[Extracted records]
------------------------------------------------------------

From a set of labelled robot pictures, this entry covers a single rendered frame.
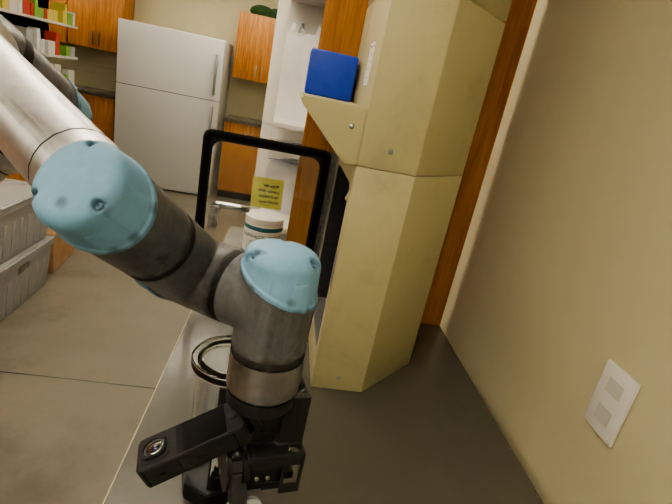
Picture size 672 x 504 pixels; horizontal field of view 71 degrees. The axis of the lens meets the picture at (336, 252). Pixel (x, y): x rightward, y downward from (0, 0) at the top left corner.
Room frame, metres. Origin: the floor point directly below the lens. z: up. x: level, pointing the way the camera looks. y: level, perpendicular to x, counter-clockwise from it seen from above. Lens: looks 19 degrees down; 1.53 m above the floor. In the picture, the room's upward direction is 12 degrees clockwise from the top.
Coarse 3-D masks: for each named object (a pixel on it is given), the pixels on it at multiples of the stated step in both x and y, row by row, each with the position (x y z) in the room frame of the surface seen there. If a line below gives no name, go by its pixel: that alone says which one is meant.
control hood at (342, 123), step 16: (304, 96) 0.82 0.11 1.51; (320, 96) 1.00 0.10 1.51; (320, 112) 0.82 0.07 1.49; (336, 112) 0.83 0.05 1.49; (352, 112) 0.83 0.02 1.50; (320, 128) 0.83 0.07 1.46; (336, 128) 0.83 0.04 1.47; (352, 128) 0.83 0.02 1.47; (336, 144) 0.83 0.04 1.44; (352, 144) 0.83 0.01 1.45; (352, 160) 0.84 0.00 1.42
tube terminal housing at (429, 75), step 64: (384, 0) 0.91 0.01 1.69; (448, 0) 0.85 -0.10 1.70; (384, 64) 0.84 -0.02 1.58; (448, 64) 0.87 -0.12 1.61; (384, 128) 0.84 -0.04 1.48; (448, 128) 0.91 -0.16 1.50; (384, 192) 0.85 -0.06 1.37; (448, 192) 0.97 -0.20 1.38; (384, 256) 0.85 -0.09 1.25; (384, 320) 0.87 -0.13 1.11; (320, 384) 0.84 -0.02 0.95
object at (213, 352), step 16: (224, 336) 0.59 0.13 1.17; (192, 352) 0.54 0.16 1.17; (208, 352) 0.56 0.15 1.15; (224, 352) 0.58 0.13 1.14; (192, 368) 0.52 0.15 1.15; (208, 368) 0.51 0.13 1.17; (224, 368) 0.59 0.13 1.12; (208, 384) 0.51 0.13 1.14; (208, 400) 0.51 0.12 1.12; (192, 416) 0.52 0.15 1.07; (208, 464) 0.50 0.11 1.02; (192, 480) 0.51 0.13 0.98
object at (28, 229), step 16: (0, 192) 2.41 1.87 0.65; (16, 192) 2.46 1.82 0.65; (0, 208) 2.17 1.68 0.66; (16, 208) 2.30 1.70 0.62; (32, 208) 2.48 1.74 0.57; (0, 224) 2.18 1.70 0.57; (16, 224) 2.33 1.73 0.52; (32, 224) 2.50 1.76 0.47; (0, 240) 2.19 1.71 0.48; (16, 240) 2.34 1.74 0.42; (32, 240) 2.51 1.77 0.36; (0, 256) 2.20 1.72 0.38
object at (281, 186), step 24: (216, 144) 1.10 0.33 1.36; (216, 168) 1.10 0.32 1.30; (240, 168) 1.11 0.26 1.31; (264, 168) 1.12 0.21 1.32; (288, 168) 1.12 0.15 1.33; (312, 168) 1.13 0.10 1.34; (216, 192) 1.10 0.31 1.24; (240, 192) 1.11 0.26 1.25; (264, 192) 1.12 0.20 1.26; (288, 192) 1.13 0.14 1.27; (312, 192) 1.13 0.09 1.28; (240, 216) 1.11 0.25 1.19; (264, 216) 1.12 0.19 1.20; (288, 216) 1.13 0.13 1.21; (240, 240) 1.11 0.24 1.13; (288, 240) 1.13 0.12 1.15
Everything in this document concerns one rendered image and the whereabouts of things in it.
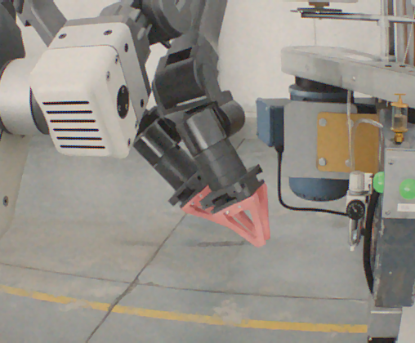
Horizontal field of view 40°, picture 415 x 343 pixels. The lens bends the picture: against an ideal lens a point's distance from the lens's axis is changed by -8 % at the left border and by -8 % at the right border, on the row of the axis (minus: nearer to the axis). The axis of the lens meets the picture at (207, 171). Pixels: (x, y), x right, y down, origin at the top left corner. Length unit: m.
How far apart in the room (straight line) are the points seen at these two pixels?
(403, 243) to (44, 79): 0.57
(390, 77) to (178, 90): 0.38
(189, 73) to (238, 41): 5.34
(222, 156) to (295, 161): 0.47
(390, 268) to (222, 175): 0.30
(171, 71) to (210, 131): 0.10
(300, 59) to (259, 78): 4.92
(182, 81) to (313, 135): 0.50
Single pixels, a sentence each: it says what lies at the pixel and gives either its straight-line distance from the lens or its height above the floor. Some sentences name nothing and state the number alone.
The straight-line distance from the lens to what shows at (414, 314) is 1.17.
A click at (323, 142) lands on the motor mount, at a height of 1.23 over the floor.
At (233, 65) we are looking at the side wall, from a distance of 6.19.
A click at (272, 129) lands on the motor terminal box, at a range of 1.27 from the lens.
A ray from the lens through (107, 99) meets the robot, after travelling 0.60.
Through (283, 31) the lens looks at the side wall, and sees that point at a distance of 6.06.
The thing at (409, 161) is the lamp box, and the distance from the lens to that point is 0.82.
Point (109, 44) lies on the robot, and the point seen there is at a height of 1.50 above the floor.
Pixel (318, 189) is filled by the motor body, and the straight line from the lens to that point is 1.32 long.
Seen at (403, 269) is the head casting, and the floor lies 1.14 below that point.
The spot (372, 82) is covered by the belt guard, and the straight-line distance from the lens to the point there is 1.05.
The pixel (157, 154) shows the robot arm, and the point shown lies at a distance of 0.99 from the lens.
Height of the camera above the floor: 1.55
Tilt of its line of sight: 17 degrees down
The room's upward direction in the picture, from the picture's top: 2 degrees counter-clockwise
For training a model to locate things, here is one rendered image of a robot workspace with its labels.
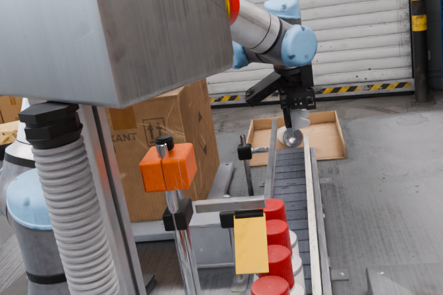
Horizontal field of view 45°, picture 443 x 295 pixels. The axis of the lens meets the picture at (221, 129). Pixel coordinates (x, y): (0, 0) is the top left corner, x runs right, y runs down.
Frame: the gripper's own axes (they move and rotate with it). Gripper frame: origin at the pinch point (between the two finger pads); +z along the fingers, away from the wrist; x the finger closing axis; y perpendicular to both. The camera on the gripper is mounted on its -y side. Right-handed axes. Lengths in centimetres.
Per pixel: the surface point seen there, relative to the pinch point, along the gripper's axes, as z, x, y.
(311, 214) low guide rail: -14.0, -41.1, 4.1
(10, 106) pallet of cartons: 116, 211, -216
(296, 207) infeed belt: -7.2, -32.6, 1.2
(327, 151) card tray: 10.9, 3.5, 9.2
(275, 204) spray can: -40, -63, 1
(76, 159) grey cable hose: -65, -82, -8
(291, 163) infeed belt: 0.6, -11.2, 0.0
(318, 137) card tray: 15.0, 14.6, 7.1
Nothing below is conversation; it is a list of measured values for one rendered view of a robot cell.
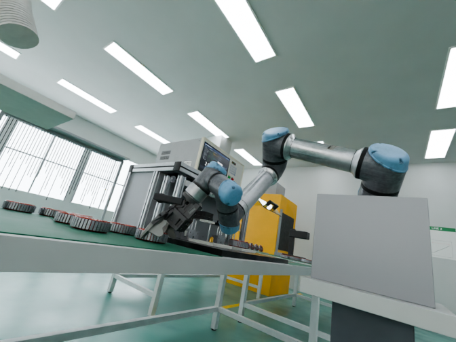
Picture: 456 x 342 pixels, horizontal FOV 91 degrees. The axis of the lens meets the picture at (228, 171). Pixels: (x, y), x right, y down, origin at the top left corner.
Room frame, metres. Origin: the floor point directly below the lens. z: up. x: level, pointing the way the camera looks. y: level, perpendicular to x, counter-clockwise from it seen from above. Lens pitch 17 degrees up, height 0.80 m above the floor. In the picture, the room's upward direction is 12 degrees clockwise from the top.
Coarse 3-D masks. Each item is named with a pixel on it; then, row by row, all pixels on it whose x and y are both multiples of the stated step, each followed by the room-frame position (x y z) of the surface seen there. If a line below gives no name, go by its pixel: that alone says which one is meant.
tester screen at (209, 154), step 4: (204, 148) 1.16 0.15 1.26; (208, 148) 1.18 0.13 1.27; (212, 148) 1.21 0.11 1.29; (204, 152) 1.17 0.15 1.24; (208, 152) 1.19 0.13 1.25; (212, 152) 1.22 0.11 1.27; (216, 152) 1.24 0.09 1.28; (204, 156) 1.17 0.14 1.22; (208, 156) 1.20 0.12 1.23; (212, 156) 1.22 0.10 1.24; (216, 156) 1.25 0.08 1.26; (220, 156) 1.27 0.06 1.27; (224, 156) 1.30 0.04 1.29; (204, 160) 1.18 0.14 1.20; (208, 160) 1.20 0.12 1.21; (212, 160) 1.23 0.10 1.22; (216, 160) 1.26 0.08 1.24; (220, 160) 1.28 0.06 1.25; (224, 160) 1.31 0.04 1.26; (228, 160) 1.34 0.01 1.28; (224, 164) 1.31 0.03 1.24; (228, 164) 1.34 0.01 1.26; (200, 168) 1.17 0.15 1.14
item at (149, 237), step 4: (140, 228) 0.80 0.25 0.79; (136, 232) 0.81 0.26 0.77; (140, 232) 0.80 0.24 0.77; (136, 236) 0.80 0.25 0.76; (148, 236) 0.79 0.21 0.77; (152, 236) 0.79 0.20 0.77; (156, 236) 0.79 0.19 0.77; (164, 236) 0.82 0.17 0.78; (144, 240) 0.80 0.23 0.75; (148, 240) 0.79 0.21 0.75; (152, 240) 0.80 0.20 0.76; (156, 240) 0.80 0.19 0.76; (160, 240) 0.80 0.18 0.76; (164, 240) 0.82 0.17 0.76
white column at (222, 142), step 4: (212, 136) 5.36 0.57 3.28; (216, 136) 5.27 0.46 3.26; (220, 136) 5.20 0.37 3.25; (212, 140) 5.34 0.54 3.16; (216, 140) 5.25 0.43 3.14; (220, 140) 5.18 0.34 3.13; (224, 140) 5.26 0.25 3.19; (228, 140) 5.39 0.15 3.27; (216, 144) 5.23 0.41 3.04; (220, 144) 5.17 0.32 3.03; (224, 144) 5.29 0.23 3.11; (228, 144) 5.41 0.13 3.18; (224, 148) 5.31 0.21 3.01; (228, 148) 5.44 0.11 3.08; (228, 152) 5.46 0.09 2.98
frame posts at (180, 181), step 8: (168, 176) 1.09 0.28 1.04; (184, 176) 1.04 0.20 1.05; (168, 184) 1.10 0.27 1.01; (176, 184) 1.04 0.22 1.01; (184, 184) 1.04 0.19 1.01; (160, 192) 1.10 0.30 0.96; (176, 192) 1.03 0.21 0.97; (160, 208) 1.09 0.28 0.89; (240, 232) 1.52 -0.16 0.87; (240, 240) 1.53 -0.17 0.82
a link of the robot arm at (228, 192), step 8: (216, 176) 0.73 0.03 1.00; (224, 176) 0.73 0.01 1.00; (208, 184) 0.75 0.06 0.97; (216, 184) 0.72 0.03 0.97; (224, 184) 0.70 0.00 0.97; (232, 184) 0.69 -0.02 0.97; (216, 192) 0.72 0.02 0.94; (224, 192) 0.69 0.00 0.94; (232, 192) 0.69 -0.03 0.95; (240, 192) 0.71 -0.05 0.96; (216, 200) 0.75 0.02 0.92; (224, 200) 0.70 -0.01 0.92; (232, 200) 0.71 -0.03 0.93; (224, 208) 0.75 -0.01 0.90; (232, 208) 0.76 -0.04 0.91
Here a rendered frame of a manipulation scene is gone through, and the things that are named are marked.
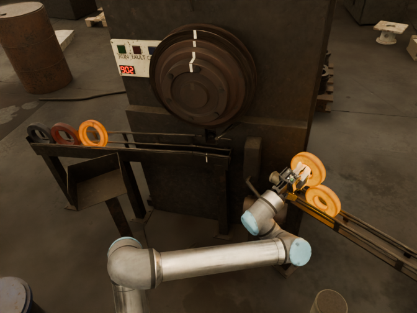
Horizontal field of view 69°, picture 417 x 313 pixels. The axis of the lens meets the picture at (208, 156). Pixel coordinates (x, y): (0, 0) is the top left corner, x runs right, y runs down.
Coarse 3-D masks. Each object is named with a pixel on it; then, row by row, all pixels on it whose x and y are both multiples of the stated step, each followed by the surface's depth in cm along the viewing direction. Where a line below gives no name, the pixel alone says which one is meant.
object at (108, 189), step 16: (96, 160) 161; (112, 160) 164; (80, 176) 164; (96, 176) 167; (112, 176) 165; (80, 192) 161; (96, 192) 159; (112, 192) 157; (80, 208) 152; (112, 208) 169; (144, 240) 203
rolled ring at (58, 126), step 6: (54, 126) 179; (60, 126) 177; (66, 126) 178; (54, 132) 182; (72, 132) 178; (54, 138) 186; (60, 138) 187; (78, 138) 182; (66, 144) 188; (72, 144) 187; (78, 144) 184
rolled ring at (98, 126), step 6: (90, 120) 176; (84, 126) 178; (96, 126) 175; (102, 126) 177; (84, 132) 182; (102, 132) 176; (84, 138) 182; (102, 138) 177; (84, 144) 183; (90, 144) 182; (96, 144) 182; (102, 144) 179
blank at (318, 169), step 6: (294, 156) 129; (300, 156) 126; (306, 156) 123; (312, 156) 123; (294, 162) 130; (306, 162) 125; (312, 162) 122; (318, 162) 122; (294, 168) 132; (312, 168) 123; (318, 168) 121; (324, 168) 122; (300, 174) 130; (312, 174) 125; (318, 174) 122; (324, 174) 122; (312, 180) 127; (318, 180) 124; (312, 186) 128
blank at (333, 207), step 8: (320, 184) 128; (312, 192) 130; (320, 192) 126; (328, 192) 124; (312, 200) 132; (328, 200) 124; (336, 200) 123; (320, 208) 131; (328, 208) 127; (336, 208) 123
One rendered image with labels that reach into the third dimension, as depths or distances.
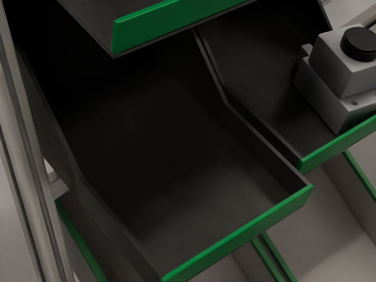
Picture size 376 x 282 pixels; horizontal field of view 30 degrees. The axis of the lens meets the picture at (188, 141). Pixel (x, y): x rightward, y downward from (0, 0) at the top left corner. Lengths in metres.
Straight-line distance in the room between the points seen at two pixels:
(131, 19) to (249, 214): 0.19
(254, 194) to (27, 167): 0.16
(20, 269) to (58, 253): 0.53
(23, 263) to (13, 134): 0.61
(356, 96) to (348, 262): 0.19
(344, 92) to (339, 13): 1.22
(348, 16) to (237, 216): 1.30
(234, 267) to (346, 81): 0.18
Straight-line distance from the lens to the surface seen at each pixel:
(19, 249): 1.07
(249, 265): 0.60
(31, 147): 0.46
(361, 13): 1.77
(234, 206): 0.48
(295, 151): 0.52
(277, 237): 0.65
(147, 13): 0.35
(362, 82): 0.55
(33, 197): 0.47
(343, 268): 0.68
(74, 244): 0.53
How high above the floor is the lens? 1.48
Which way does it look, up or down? 30 degrees down
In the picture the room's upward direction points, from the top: 8 degrees counter-clockwise
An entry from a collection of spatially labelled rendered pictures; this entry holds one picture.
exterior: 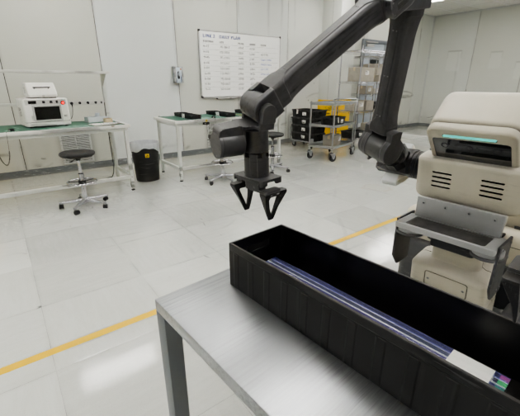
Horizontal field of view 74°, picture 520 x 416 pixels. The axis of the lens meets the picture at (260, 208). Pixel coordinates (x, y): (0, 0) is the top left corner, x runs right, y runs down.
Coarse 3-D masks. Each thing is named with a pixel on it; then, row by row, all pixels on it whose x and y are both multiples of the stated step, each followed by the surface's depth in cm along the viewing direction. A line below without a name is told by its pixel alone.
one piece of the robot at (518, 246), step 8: (504, 232) 111; (512, 232) 110; (416, 240) 134; (424, 240) 132; (416, 248) 134; (512, 248) 109; (408, 256) 137; (512, 256) 110; (400, 264) 141; (408, 264) 138; (400, 272) 142; (408, 272) 139; (504, 272) 113; (496, 296) 116; (504, 296) 114; (496, 304) 116; (504, 304) 115
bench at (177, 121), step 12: (168, 120) 445; (180, 120) 443; (192, 120) 445; (204, 120) 454; (216, 120) 465; (228, 120) 475; (180, 144) 446; (180, 156) 451; (180, 168) 456; (192, 168) 467
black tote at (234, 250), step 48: (240, 240) 81; (288, 240) 88; (240, 288) 80; (288, 288) 66; (336, 288) 79; (384, 288) 70; (432, 288) 62; (336, 336) 60; (384, 336) 52; (432, 336) 64; (480, 336) 57; (384, 384) 54; (432, 384) 48; (480, 384) 42
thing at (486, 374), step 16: (288, 272) 79; (304, 272) 79; (320, 288) 73; (352, 304) 68; (384, 320) 63; (416, 336) 60; (448, 352) 56; (464, 368) 53; (480, 368) 53; (496, 384) 50
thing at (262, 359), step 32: (192, 288) 81; (224, 288) 81; (160, 320) 78; (192, 320) 70; (224, 320) 70; (256, 320) 70; (224, 352) 62; (256, 352) 62; (288, 352) 62; (320, 352) 62; (256, 384) 56; (288, 384) 56; (320, 384) 56; (352, 384) 56
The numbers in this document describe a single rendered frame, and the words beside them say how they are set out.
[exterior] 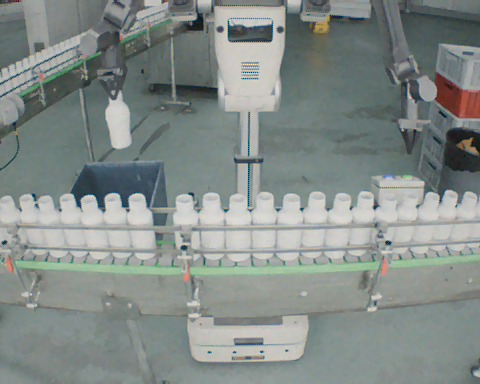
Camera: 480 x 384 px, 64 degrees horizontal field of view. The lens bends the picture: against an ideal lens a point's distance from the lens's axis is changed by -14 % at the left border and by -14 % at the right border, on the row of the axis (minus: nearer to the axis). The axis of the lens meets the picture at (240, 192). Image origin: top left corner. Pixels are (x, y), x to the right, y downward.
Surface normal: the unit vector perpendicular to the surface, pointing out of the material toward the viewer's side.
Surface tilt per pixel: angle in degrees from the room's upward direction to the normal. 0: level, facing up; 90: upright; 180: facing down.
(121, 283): 90
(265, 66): 90
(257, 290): 90
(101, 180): 90
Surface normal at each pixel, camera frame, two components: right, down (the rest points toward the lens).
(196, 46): -0.29, 0.52
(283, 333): 0.01, -0.44
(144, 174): 0.02, 0.55
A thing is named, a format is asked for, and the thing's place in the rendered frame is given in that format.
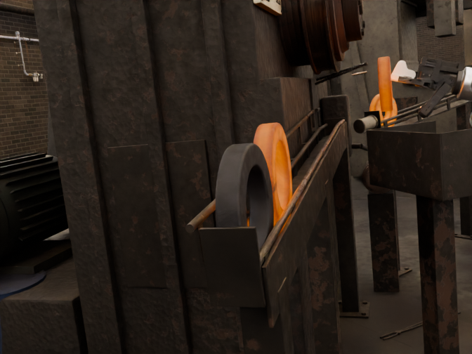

------------------------------------------------------------

> YOUR ASSIGNMENT
Count lines above containing "rolled" and report only the total.

> RESPONSE BOX
2